Hypothèse complotiste
Certains insinuent que Dorna craindrait que la domination de Márquez n’étouffe l’attrait du championnat. En encadrant la manière dont ses succès sont présentés, l’organisation garderait la main sur la dramaturgie du MotoGP.
La colère des fans et des médias
Sans surprise, la décision a déclenché une vague d’indignation. Les supporters, habitués à célébrer les totaux toutes catégories, y voient une insulte à la tradition et à la carrière de Márquez. Sur les réseaux sociaux, les critiques fusent, beaucoup accusant Dorna de réécrire l’histoire pour favoriser Rossi.
Les journalistes spécialisés se montrent également sévères. Ils pointent l’incohérence flagrante : pourquoi Rossi a-t-il pu être fêté comme nonuple champion, mais pas Márquez ? Certains avertissent que manipuler l’histoire risque d’aliéner la base de fans qui fait vivre le sport.
Et maintenant ?
Si Márquez décroche la couronne à Motegi, les images officielles montreront un pilote célébrant son septième titre MotoGP. Mais, dans l’esprit des passionnés, il sera bien un nonuple champion du monde, au même rang que Rossi.
Le débat ne disparaîtra pas de sitôt. À moins que Dorna ne clarifie ou ne revienne sur sa position, la polémique continuera de parasiter ce moment historique. Ce qui devait être un triomphe sportif pur devient une affaire de politique et d’image.

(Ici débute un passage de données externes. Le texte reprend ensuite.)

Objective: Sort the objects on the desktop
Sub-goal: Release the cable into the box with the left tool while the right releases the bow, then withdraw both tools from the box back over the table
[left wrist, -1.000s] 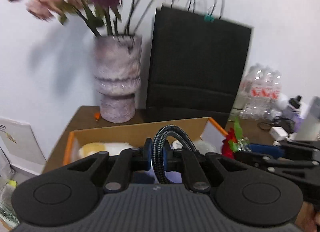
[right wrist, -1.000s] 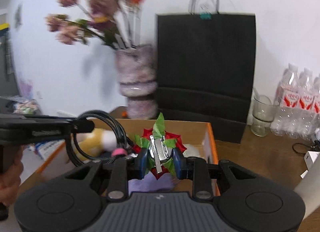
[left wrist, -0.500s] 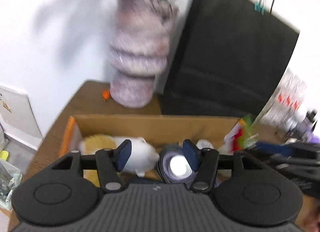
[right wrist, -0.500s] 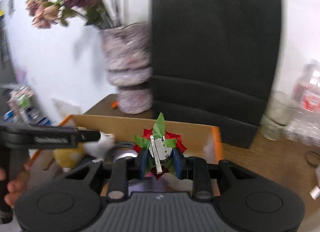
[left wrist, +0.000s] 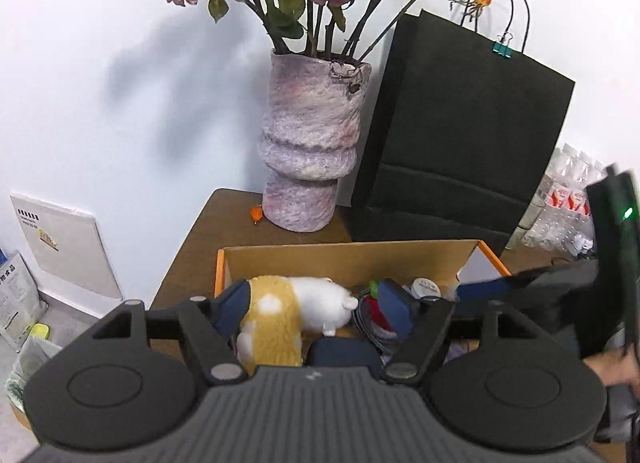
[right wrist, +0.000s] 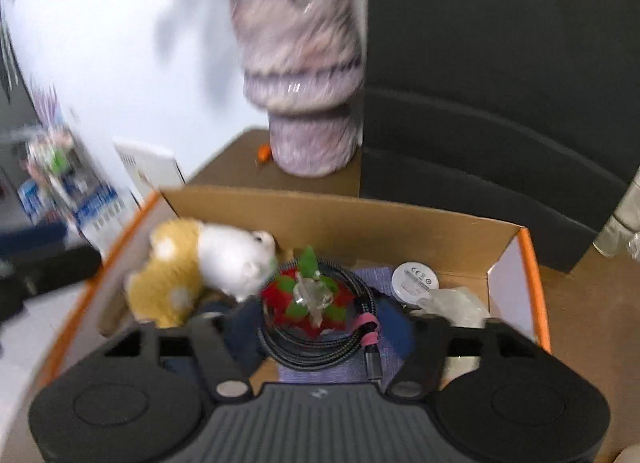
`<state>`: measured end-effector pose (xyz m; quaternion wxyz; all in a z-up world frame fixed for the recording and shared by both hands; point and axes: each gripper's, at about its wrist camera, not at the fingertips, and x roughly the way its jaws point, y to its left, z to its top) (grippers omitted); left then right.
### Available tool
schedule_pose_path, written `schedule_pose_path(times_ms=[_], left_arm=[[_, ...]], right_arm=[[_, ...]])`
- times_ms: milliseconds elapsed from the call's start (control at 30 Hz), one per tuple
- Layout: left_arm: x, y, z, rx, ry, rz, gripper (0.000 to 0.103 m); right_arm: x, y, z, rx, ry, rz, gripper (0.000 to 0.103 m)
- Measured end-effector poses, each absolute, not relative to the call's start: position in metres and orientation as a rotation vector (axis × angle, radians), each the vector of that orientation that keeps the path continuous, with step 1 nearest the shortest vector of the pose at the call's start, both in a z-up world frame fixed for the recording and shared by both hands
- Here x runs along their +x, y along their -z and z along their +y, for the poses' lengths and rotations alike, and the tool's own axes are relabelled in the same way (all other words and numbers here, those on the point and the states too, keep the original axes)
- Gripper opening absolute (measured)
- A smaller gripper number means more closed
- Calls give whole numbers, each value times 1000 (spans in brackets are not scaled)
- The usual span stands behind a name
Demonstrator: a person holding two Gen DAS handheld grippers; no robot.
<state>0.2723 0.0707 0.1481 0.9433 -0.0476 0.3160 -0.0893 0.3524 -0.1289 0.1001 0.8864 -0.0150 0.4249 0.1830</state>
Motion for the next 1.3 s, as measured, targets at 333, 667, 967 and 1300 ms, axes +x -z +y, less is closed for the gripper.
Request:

Conclusion : les chiffres contre l’héritage
La carrière de Marc Márquez s’est toujours définie par les chiffres – chronos, victoires, records. Mais cette affaire prouve qu’ils peuvent être interprétés, manipulés, voire occultés par ceux qui contrôlent le récit.
Quoi qu’en dise Dorna, un neuvième titre mondial placerait Márquez parmi les plus grands de tous les temps. Tenter de l’occulter peut satisfaire certains intérêts à court terme, mais l’histoire finira par rétablir la vérité.
Pour Márquez, la mission reste la même : continuer à gagner, à empiler les titres, et laisser la piste parler.